The venues of Robert Arthur Theatres Ltd in Scotland and England, which had many shareholders in Tyneside, prospered until losses overwhelmed the company in 1911. At this point the Arthur shareholders, led by the family of Joseph Cowen MP, appointed a new chairman of the lessee company, Michael Simons, of Glasgow, who in 1895 had created Howard & Wyndham Ltd.

From 1912 onwards the Theatre Royal Newcastle was an important part of the Howard & Wyndham group, led successfully by chairman Simons, followed by the Cruikshank family, whose King's Theatre, Edinburgh joined the group in 1928. Newcastle City Council took over ownership in 1967.

Newcastle, Glasgow and Edinburgh formed a triangle of industry, commerce and entertainment business from the 1870s onwards. From 1962 and increasingly from the 1970s the interchange of shows and pantomimes was joined by tours each year of Scottish Opera and of Scottish Ballet. Opera North joined in.

It underwent a major refurbishment and restoration in the latter part of the 1980s, reopening on 11 January 1988 with a performance of A Man For All Seasons starring Charlton Heston.

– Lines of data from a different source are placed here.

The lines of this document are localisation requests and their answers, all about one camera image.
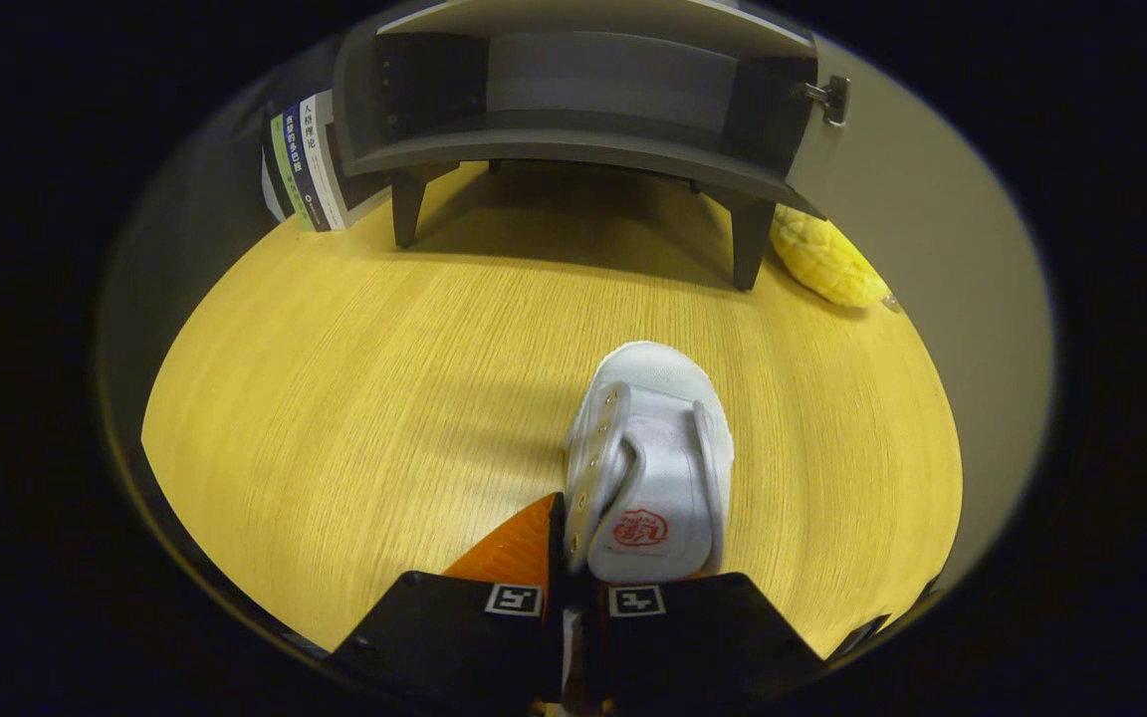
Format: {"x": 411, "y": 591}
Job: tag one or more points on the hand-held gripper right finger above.
{"x": 693, "y": 637}

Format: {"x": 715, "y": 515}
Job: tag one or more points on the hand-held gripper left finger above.
{"x": 464, "y": 637}

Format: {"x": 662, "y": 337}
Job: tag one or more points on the white canvas shoe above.
{"x": 658, "y": 448}

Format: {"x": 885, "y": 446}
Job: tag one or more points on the dark grey shoe cabinet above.
{"x": 583, "y": 149}

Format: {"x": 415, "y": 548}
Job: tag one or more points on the metal door hinge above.
{"x": 830, "y": 98}

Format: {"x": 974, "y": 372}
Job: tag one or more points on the yellow pineapple toy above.
{"x": 822, "y": 261}

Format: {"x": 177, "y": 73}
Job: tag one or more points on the white spine book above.
{"x": 327, "y": 159}

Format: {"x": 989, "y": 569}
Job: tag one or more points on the blue spine book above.
{"x": 303, "y": 164}

The Theatre Royal went dark on 14 March 2011 due to a major restoration of the auditorium, box office, bars and restaurant. The restoration restored the theatre to the original 1901 Frank Matcham Edwardian interior. The whole interior was stripped apart from the original plasterwork which was carefully preserved. The proscenium arch, tiers and boxes were gold leafed and the plasterwork restored. On all levels the seats were replaced with Edwardian-style theatre seats in keeping with the restoration. The amphitheatre which was removed during previous renovations was restored to offer more leg room and better views than the gallery. This took the theatre to five distinct seating areas, the stalls, grand circle, upper circle, amphitheatre and gallery. Wheelchair spaces were installed on levels which had previously been inaccessible. As well as the boxes near the stage, boxes at the rear of the grand and upper circles were also restored taking the total number of boxes up to ten. The stage lift and orchestra pit were replaced to offer better facilities for opera and musicals. A new ventilation system was put in place to improve comfort levels in the theatre. New frescos for the lobby and upper circle were commissioned and put in place. This £4.75m project introduced higher standards of comfort and improved energy. The Theatre Royal reopened on 12 September 2011 with Alan Bennett's epic period drama The Madness of George III.

==Description==
The current theatre has a proscenium stage, and accommodates a variable orchestra pit on 2 lifts, which reduces the stall seating. The audience is seated on four levels: stalls (501), grand circle (252), upper circle (249) and gallery (247).

The theatre currently hosts a variety of shows, including ballet, contemporary dance, drama, musicals and opera. Almost all of the shows that come to the Theatre Royal are part of national British tours, and in a typical year the theatre will have 30 to 35 visiting shows. For the annual pantomime, and any visiting musicals and opera performances, there is a sizeable orchestra pit available which can seat 60 musicians if necessary. The stage itself is also of substantial size, and can house 50 singers, dancers, actors and musicians. The Royal Shakespeare Company have very strong ties to the theatre and are involved with the programme heavily in the second term.